I do. The title of this post is simply explaining what I was doing when I wrote this post....
...And so I digress with my zany rendition of a Super Bowl Sunday analysis/tidbit.
First of all let's get the introduction of the teams out of the way. The Arizona Cardinals are riding the coattails of Kurt Warner and Larry Fitzgerald into Tampa to play Ben "If the glove on his throwing hand don't fit then you must acquit" Roethlisberger and the Shittsburgh, err.. Pittsburgh Steelers.
Most people love Super Bowl Sunday because it's the biggest football game of the year for most people--unless maybe you're a Lions fan. Then it's just another depressing reminder how terrible your team really is.
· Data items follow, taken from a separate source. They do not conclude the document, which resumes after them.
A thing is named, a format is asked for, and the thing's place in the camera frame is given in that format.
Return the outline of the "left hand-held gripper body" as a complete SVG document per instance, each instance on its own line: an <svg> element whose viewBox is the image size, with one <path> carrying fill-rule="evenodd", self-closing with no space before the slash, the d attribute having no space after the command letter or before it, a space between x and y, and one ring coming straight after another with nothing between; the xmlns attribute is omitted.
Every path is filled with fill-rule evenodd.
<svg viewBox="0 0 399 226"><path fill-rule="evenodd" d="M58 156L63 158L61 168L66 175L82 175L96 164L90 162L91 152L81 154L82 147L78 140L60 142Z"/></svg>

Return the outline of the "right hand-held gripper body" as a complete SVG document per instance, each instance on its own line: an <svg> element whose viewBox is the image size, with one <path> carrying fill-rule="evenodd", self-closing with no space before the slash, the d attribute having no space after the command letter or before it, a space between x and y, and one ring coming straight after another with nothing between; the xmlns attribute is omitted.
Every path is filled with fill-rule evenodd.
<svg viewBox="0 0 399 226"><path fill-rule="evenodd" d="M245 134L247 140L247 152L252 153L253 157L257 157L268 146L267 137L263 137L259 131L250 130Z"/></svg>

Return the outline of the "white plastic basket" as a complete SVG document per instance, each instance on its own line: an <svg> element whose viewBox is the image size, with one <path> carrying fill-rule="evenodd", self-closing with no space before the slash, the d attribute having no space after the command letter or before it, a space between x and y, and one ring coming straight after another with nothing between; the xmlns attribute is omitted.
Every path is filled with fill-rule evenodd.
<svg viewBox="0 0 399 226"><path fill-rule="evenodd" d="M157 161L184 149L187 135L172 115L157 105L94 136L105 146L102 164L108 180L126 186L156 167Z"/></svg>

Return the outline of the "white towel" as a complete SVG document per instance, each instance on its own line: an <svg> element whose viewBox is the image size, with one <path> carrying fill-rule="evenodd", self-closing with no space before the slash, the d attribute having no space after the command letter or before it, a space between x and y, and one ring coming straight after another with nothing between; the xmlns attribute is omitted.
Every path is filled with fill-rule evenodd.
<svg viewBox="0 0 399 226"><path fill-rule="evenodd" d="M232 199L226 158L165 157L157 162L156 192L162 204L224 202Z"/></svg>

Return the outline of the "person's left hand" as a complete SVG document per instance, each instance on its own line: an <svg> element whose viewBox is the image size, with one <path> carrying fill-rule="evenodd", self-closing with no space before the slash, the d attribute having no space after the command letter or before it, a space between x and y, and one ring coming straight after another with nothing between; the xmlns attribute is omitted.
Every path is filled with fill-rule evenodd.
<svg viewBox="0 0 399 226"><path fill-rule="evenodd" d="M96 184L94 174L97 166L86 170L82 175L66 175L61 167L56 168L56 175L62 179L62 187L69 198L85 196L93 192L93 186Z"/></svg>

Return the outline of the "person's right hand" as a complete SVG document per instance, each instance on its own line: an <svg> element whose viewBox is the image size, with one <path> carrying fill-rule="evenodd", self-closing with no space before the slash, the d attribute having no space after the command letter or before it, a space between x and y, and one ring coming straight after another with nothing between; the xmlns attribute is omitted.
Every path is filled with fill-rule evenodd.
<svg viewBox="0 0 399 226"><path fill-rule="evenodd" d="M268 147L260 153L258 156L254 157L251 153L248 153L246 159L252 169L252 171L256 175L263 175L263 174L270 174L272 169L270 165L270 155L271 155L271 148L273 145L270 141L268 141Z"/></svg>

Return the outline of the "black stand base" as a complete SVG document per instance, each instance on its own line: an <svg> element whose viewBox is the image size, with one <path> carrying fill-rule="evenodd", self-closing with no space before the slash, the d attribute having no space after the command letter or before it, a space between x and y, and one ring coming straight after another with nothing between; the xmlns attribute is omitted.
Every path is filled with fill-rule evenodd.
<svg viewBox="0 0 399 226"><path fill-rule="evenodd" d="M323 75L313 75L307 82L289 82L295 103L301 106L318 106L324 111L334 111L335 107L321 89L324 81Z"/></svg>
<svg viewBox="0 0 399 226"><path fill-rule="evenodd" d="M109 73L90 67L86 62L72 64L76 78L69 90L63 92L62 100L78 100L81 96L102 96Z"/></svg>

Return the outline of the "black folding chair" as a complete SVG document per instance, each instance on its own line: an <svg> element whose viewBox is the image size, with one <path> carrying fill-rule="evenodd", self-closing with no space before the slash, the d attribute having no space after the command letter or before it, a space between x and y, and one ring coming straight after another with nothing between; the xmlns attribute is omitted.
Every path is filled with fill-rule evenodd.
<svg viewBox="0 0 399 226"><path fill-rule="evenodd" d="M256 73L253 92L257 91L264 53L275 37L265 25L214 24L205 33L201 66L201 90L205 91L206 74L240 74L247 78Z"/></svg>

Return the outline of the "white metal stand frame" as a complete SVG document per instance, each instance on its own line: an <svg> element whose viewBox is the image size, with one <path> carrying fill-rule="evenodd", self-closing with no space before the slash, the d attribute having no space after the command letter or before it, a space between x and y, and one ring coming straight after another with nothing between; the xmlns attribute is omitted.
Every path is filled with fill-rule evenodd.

For some, the Super Bowl is their dream toilet that is implanted in the living room where the giant HD TV displaying the game is. All so they never have to leave the room and miss the many new commercials that air during the breaks. The suspense as to whether the next commercial will be the next greatest thing on Earth is through the roof and I'll gladly take a poop in my living room so that I won't miss them.
Others love the Super Bowl to bet. Betting on the game is fun because everyone is into it and it gives those who have no genuine interest in the teams playing a better reason to get into it. Personally, I love all the betting options that are available and oft utilized during the Super Bowl.
The Stillers are 7 point favorites in this illustrious game and the over/under for points scored is 47--I am definitely going under. But those are the easy choices to bet on. Anyone can bet on who wins. That doesn't create any thrill. Picking the Cardinals to cover and possibly even win is flat out boring. Here are some real bets:
- When does John Madden go off on some random rant that makes absolutely no sense and sounds more like him choking on apple sauce more so than a somewhat coherent statement? The easy choice would be before kick off, but that's kind of cheap, like bidding a dollar on an item on The Price is Right after you heard all the other dumb bids.
- Does Anquan Boldin get in an apparent shouting match with one of his coaches? I'll say no.
- Over/Under on how many times they show Kurt Warner's wife? I'll say once.
- How many times does Detroit get mentioned? (Anything about Detroit...the Detroit Lions, the automobile industry crisis, Stillers winning the Super Bowl in Detroit a few years ago...anything.) I'll say at least 3 times.
- How many times do the people you watch the game with annoy the crap out of you with nonsense analysis or Matt Millen-like statements? I have a pretty good crew so I'll say the over/under here will be about four.
- Who will win the coin toss is boring, but whether or not it will be heads or tails is so exciting. Some people say tails never fails, but I've always said Two-face had a double sided quarter. Heads it is.
- What time does kick off actually happen? Super Bowl is always at like 6:07 or 6:16 or something ridiculous. What time does it actually take off? I say 6:19.